Tristan, toujours endormi, se retourne dans son canapé pour trouver une position plus confortable.
Silence.
– … Vos réactions?
Silence.
– Pas même vous, Louis?
– Depuis la constitution de notre équipe, vous êtes persuadé que je suis une sorte de meneur, et que les trois autres, sans doute intimidés par ma grande expérience, n'osent pas s'exprimer. Pour vous prouver combien c'est faux, je vais vous dire comment nous allons procéder. Chacun de nous va prendre une feuille et écrire et qu'il pense de tout ça, à chaud, sans la moindre concertation qui risquerait de l'influencer.
Séguret perd un tout petit peu de sa superbe et s'assoit. En moins de trois minutes, les copies sont rendues. Ségure lit avec une lenteur infernale.
Il se lève sans moufter. Digne. Met son manteau. Regarde un instant vers nous avant de sortir.
– La première fois que vous êtes entrés dans ce bureau, vous n'étiez que quatre minables qui m'auraient léché les bottes pour avoir ce job. N'oubliez jamais que c'est moi qui vous ai donné votre dernière chance. La dernière.

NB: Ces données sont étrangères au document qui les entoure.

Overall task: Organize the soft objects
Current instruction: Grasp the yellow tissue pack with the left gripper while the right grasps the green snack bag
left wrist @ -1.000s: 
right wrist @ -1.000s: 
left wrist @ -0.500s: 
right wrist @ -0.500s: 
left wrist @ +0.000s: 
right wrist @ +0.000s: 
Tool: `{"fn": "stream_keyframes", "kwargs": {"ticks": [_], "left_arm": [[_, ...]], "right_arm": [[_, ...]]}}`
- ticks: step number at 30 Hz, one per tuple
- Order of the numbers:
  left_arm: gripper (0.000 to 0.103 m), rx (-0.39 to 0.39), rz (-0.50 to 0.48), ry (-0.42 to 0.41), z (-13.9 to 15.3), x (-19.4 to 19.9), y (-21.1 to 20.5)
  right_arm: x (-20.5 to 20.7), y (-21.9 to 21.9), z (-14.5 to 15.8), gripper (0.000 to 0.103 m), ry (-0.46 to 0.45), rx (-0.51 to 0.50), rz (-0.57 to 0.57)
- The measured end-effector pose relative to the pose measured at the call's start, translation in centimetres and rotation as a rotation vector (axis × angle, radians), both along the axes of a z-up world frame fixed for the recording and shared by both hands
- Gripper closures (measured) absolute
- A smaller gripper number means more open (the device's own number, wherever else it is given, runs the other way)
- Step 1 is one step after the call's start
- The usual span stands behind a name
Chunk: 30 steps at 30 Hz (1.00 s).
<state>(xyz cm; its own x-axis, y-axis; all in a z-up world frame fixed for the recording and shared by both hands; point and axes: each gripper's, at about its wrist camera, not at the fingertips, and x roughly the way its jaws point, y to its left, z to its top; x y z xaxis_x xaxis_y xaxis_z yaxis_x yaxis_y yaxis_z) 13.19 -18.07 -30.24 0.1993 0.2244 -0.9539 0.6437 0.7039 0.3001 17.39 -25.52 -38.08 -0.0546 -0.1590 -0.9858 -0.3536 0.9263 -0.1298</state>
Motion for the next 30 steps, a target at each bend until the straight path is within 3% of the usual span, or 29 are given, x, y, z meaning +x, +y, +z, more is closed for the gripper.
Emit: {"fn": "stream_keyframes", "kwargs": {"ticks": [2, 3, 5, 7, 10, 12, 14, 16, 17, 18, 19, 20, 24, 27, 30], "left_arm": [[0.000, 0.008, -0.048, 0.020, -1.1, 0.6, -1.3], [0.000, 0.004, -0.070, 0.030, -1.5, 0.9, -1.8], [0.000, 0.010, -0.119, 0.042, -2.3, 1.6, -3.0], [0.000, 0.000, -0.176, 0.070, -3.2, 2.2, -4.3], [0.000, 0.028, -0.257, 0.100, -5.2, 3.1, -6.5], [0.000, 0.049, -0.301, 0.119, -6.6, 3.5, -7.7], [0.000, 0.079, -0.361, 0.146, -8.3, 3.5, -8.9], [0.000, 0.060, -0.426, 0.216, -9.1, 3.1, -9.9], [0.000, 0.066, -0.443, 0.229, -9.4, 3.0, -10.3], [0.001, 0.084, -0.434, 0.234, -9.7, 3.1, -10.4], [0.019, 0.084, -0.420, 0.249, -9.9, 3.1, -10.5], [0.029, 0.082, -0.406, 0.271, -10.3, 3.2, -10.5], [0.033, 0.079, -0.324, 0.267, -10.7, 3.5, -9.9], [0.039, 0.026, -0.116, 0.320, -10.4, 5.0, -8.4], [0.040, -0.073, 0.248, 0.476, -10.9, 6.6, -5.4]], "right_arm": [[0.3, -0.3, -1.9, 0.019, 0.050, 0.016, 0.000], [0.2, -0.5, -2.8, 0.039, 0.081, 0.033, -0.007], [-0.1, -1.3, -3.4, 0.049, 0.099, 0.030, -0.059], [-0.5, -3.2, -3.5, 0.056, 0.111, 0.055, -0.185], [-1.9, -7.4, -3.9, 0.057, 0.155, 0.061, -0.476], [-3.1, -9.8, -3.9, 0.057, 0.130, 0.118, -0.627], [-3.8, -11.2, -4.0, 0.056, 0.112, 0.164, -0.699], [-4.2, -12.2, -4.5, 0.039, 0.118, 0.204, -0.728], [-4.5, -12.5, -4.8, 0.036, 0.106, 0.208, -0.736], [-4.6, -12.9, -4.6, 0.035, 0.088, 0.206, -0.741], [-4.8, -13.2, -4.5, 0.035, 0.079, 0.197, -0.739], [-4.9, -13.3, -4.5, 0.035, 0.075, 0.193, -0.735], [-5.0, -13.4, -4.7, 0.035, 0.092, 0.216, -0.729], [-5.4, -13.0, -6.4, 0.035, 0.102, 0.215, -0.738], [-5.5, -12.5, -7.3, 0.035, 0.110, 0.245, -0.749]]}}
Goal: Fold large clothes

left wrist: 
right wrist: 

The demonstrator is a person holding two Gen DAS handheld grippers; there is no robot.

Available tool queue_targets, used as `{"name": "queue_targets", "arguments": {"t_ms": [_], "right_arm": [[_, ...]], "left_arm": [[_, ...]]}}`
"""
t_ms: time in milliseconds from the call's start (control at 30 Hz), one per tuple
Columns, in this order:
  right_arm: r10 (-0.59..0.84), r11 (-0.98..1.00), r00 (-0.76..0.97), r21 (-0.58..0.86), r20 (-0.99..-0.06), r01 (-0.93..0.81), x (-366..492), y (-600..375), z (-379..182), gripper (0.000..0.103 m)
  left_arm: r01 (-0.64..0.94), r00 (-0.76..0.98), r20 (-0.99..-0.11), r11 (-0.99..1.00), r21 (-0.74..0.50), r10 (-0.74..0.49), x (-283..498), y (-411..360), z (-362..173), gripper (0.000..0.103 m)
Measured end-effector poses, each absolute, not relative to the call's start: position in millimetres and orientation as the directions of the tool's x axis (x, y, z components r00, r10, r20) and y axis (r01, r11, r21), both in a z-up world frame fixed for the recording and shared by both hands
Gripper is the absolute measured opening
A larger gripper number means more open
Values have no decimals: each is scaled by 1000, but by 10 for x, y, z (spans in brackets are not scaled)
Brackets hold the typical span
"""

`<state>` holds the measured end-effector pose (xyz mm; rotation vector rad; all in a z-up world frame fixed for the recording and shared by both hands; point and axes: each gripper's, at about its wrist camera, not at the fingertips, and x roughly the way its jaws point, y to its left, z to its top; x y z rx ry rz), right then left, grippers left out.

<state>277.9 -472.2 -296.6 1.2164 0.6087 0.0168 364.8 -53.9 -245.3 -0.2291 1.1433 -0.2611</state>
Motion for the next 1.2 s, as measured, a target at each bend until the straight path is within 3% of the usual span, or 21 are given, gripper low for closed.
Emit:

Après le déjeuner, j'ai proposé aux autres de revoir l'épisode d’hier, comme ça, par curiosité. Encore un peu secoués par la visite de Séguret, ils m'ont suivi.
Plus personne n'a envie de persifler comme nous le faisons d'habitude quand apparaît le moindre acteur du feuilleton. Il y a quelque chose de presque solennel dans l'air, comme si on s'avouait enfin les sentiments qu'on porte à quelqu'un qu'on n'a jamais manqué d’égratigner. C'est peut-être mon premier vrai regard sur la Saga. Pendant quatre-vingt-dix-minutes, j'ai la sensation permanente d'être en mouvement, que l'histoire de ces personnages est en marche et leur fin imminente. Je crois enfin au cancer de Walter, il a fallu que je voie les images pour avoir la preuve que ça fonctionnait. L'acteur a laissé tomber son côté rock'n'roll pour jouer, simplement, le type qui a peur des résultats d'analyses. Le toubib tourne autour du pot, Walter a envie d'une phrase nue, une seule. J'aime bien la tête qu'il a, à ce moment précis. Quand on lui annonce qu'il a un cancer des poumons, il sort dans la rue, cotonneux. Il regarde les gens qui passent. Des figurants. Le réalisateur a pris la peine de filmer des gens qui passent dans la rue et ne se doutent de rien. À l'un d'eux, Walter demande une cigarette et du feu. Il la regarde au bout de ses doigts comme si c'était la première fois qu'il en tenait une. Et c'est la première fois qu'il en tient une. Il prend une bouffée, tousse comme un gosse, puis en reprend une autre avec un très léger sourire. Il n'a rien besoin de dire, sur son visage on lit quelque chose comme: «Ce n'est pas si mauvais, je ne sais pas pourquoi je m'en suis passé si longtemps.» De retour chez lui, il rencontre Fred qui lui promet de trouver un remède définitif à la course tangentlelle du crabe. Ce sera sa nouvelle croisade.